Now I’m going to convert that back to roll/pitch/yaw angles. To do that I use the inverse function tr2rpy and I parse in the rotation matrix that we just computed, and here are the roll/pitch/yaw angles. You’ll notice they are quite different to those that we parsed in. The middle angle, the pitch angle is the same, its pi/2. The roll angle has changed from 0.3 to 0, and the yaw angle has changed form 0.5 to 0.8.

If you are sharp you’ll have noticed that 0.8 is the sum of 0.3 and 0.5. So one of our angles has got 0, and the yaw angle has gone to the sum of the original roll and yaw angles. What’s going on here?

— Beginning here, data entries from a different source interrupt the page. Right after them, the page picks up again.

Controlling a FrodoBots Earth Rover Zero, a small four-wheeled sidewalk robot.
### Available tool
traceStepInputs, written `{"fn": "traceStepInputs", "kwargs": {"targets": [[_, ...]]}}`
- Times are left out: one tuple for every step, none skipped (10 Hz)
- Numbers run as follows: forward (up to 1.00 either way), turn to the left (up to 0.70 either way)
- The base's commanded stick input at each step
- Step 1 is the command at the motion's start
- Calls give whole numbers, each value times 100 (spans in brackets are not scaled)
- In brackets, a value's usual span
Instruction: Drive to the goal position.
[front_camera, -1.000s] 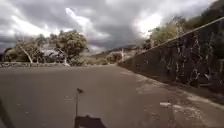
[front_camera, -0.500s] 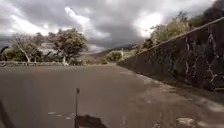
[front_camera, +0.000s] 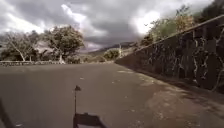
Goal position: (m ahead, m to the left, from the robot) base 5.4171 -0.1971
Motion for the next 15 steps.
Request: {"fn": "traceStepInputs", "kwargs": {"targets": [[100, 0], [100, 0], [100, 0], [100, 0], [100, 0], [100, 0], [100, 0], [100, 0], [100, 0], [100, 0], [100, 0], [100, 0], [100, 0], [100, 0], [100, 0]]}}
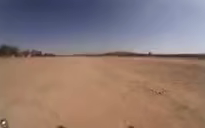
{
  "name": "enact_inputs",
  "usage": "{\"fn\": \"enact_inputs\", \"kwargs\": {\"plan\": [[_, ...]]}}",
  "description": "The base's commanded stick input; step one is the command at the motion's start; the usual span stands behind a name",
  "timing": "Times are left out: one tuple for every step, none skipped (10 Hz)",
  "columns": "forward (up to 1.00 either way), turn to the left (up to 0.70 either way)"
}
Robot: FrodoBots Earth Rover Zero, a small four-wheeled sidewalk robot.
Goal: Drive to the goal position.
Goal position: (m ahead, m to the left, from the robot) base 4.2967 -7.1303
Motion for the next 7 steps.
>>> {"fn": "enact_inputs", "kwargs": {"plan": [[1.0, 0.0], [1.0, 0.0], [1.0, 0.0], [1.0, 0.0], [1.0, 0.0], [1.0, 0.0], [1.0, 0.0]]}}
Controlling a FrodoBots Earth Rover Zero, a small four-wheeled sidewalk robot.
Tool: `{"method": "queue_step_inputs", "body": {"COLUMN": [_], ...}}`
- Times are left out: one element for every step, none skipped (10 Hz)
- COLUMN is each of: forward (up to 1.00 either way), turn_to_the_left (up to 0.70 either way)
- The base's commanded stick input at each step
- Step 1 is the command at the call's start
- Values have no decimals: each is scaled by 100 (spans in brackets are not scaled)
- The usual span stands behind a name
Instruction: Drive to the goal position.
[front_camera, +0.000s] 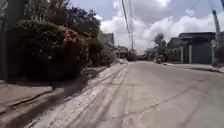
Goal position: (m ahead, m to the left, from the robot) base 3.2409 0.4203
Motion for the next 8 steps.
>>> {"method": "queue_step_inputs", "body": {"forward": [100, 100, 100, 100, 100, 100, 100, 100], "turn_to_the_left": [-35, -24, -13, -4, -1, 0, 0, 0]}}
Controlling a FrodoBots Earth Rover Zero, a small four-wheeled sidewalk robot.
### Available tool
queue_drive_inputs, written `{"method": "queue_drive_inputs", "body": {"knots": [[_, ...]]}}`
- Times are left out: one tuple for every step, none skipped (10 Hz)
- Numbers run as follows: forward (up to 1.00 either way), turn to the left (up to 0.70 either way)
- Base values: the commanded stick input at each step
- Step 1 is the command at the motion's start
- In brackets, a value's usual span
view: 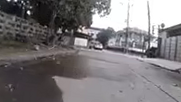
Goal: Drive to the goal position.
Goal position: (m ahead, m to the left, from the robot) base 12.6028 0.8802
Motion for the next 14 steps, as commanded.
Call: {"method": "queue_drive_inputs", "body": {"knots": [[1.00, 0.00], [1.00, 0.00], [1.00, 0.00], [1.00, 0.00], [1.00, 0.00], [1.00, 0.00], [1.00, 0.00], [1.00, 0.00], [1.00, 0.00], [1.00, 0.00], [1.00, 0.00], [1.00, 0.00], [1.00, 0.00], [1.00, 0.00]]}}
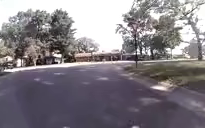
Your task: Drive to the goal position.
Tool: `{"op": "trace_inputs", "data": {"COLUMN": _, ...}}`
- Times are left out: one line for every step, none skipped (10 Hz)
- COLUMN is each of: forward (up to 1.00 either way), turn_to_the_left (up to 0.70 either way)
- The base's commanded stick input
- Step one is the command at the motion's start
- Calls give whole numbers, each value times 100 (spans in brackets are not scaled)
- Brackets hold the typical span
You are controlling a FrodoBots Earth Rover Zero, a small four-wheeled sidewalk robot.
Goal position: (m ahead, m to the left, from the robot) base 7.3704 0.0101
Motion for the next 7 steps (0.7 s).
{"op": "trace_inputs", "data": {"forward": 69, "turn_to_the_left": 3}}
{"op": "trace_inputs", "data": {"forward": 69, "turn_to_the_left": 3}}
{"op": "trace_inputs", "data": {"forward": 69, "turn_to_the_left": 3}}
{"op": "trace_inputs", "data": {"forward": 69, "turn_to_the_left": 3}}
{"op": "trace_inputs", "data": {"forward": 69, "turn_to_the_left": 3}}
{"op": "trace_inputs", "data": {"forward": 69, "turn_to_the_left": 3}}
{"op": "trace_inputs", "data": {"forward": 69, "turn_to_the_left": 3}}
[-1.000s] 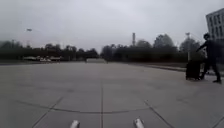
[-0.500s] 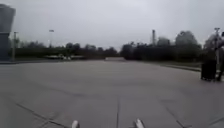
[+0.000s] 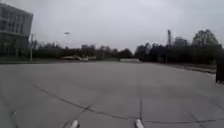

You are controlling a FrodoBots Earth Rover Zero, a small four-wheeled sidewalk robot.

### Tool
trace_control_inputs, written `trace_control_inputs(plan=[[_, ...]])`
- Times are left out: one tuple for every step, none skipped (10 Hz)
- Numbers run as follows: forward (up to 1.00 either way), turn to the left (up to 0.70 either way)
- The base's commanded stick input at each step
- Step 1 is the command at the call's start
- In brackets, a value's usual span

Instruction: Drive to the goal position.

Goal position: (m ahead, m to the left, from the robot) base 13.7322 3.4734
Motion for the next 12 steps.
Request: trace_control_inputs(plan=[[1.0, 0.0], [1.0, 0.0], [1.0, 0.0], [1.0, 0.0], [1.0, 0.0], [1.0, 0.0], [1.0, 0.0], [1.0, 0.0], [1.0, 0.0], [1.0, 0.0], [1.0, 0.0], [1.0, 0.0]])
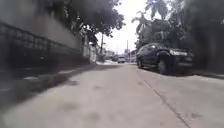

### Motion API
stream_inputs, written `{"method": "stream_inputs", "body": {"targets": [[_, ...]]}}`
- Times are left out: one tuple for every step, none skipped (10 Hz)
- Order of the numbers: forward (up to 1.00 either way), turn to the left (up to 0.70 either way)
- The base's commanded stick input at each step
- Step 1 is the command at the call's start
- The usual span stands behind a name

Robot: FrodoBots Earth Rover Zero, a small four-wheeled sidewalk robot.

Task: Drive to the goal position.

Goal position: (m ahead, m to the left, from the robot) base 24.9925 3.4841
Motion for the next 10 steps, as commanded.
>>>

This is a condition known as singularity, and it occurs in any three-angle sequence representation of an orientation. It occurs for roll/pitch/yaw angles, it occurs for Euler angles. It always occurs when the middle angle takes on a particular value, and for roll/pitch /yaw angles the pitch angle is equal to pi/2, leads to the singularity condition.

This condition is also known by the rather unusual name of gimbal lock. If you’ve ever seen the movie Apollo 13 you will have heard that term used.

Apollo 13 is actually one of my favourite movies. It’s a dramatisation of the very famous Apollo 13 mission to the moon back in 1970.

**Astronaut:** Ok Houston we’ve had a problem here.

**Ground Controller:** This is Houston, say again please.

**Astronaut:** Alright Houston we’ve had a problem. We’ve had a Main B Bus undervolt.

**Peter:** There was a faulty component built into the spacecraft and eventually caused a massive explosion. The moon landing was aborted and the astronauts were really lucky to get back to earth alive.

The explosion presented the astronauts and NASA ground staff with all kinds of problems; saving the crew’s oxygen, removing excess carbon dioxide, dealing with power shortage, and devising a strategy for getting the astronauts safely back to Earth.

A rather more obscure element of this dramatic crisis is gimbal lock. It is a pretty esoteric term. It’s a very geeky term, and I'm pretty sure it's also the first and perhaps the last time it will ever be mentioned in a Hollywood movie!

The problem first of all was picked up by the ground controllers, as they monitor the crew onboard trying to stabilise the stricken spacecraft.

**Ground Controller:** 13, Houston. We see you getting close to gimbal lock there. We’d like you to bring up all Quad C’s on Main A. Quad C1, C2, C3 and C4 on Main A, and also bring B3 and B4 up on Main A.

**Peter:** The pilot was trying desperately to keep it away from the Gimbal lock condition.

**Ground Controller:** 13, Houston. Do you read?

**Astronaut:** Yeah we got it.

**Peter:** The Apollo spacecraft’s flying controls were something like those seen in this NASA testbed.

This gimbal lock condition is related to the example that we were looking at in MATLAB a moment ago but in this case, in the NASA case, they were dealing with real physical gimbals. So let's have a look at physical gimbals and how they work.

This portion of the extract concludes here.